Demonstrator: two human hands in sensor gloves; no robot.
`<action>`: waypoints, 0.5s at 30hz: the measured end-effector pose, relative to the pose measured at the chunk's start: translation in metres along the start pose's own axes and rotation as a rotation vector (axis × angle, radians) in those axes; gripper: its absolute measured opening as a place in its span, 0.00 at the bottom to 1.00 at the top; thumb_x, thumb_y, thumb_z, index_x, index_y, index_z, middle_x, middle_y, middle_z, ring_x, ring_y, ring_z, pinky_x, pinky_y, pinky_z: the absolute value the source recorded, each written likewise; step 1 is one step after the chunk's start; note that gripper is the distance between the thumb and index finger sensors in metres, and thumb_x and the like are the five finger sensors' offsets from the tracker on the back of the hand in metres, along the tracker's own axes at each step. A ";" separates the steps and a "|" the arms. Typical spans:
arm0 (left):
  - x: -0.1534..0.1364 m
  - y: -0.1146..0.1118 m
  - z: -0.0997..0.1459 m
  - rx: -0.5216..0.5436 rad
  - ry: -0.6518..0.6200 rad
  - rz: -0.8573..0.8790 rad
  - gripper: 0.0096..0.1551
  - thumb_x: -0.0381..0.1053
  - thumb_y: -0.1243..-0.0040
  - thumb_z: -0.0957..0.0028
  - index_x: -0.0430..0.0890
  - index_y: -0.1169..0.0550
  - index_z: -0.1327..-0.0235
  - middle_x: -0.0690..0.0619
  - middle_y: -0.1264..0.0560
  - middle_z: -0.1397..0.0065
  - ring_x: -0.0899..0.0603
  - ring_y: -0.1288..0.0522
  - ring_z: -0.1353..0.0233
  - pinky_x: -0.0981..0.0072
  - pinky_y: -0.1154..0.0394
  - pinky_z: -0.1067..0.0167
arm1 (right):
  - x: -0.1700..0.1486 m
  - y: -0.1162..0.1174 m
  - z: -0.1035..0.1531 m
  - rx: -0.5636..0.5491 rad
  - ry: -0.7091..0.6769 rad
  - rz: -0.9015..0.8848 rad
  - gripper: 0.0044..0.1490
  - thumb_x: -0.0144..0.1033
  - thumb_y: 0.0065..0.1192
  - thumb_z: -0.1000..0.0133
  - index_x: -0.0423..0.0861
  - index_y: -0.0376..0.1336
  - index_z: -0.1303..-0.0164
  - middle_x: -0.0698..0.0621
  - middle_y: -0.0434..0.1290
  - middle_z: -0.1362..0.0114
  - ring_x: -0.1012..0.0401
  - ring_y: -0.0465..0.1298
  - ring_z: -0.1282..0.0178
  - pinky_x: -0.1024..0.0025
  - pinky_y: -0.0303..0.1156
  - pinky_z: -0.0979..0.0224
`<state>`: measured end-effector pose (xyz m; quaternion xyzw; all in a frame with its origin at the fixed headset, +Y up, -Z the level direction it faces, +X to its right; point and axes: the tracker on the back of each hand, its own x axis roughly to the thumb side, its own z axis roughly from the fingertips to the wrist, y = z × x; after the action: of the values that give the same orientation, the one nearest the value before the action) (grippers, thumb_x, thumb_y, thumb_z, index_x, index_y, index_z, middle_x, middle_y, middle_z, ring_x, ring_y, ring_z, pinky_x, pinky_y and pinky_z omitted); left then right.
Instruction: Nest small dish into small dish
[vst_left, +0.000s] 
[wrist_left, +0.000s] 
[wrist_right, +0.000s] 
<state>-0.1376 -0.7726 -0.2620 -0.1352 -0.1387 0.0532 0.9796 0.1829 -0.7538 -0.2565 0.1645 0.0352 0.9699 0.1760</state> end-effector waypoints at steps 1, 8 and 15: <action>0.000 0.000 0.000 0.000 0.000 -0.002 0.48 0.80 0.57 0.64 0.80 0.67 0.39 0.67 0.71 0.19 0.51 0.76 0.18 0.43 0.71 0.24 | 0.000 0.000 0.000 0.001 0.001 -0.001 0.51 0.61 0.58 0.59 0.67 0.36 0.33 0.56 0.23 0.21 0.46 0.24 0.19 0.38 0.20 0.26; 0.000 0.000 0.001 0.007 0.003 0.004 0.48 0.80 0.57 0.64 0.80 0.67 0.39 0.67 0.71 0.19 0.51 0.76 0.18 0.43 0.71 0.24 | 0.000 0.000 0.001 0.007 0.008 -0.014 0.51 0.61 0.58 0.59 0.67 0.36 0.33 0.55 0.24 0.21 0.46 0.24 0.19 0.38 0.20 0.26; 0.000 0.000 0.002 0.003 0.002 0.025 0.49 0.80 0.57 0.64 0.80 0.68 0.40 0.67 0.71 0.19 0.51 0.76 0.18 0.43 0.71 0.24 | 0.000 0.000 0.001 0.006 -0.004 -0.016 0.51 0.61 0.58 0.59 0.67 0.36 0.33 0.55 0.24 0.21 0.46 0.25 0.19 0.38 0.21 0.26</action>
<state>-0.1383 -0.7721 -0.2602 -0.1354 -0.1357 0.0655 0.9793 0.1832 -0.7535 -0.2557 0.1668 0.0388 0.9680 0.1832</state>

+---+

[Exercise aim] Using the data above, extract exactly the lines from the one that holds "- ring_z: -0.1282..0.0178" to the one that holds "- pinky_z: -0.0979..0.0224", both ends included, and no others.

[Problem solution]
  - ring_z: -0.1282..0.0178
  - pinky_x: -0.1024..0.0025
  - pinky_y: -0.0303..0.1156
  - pinky_z: -0.0979..0.0224

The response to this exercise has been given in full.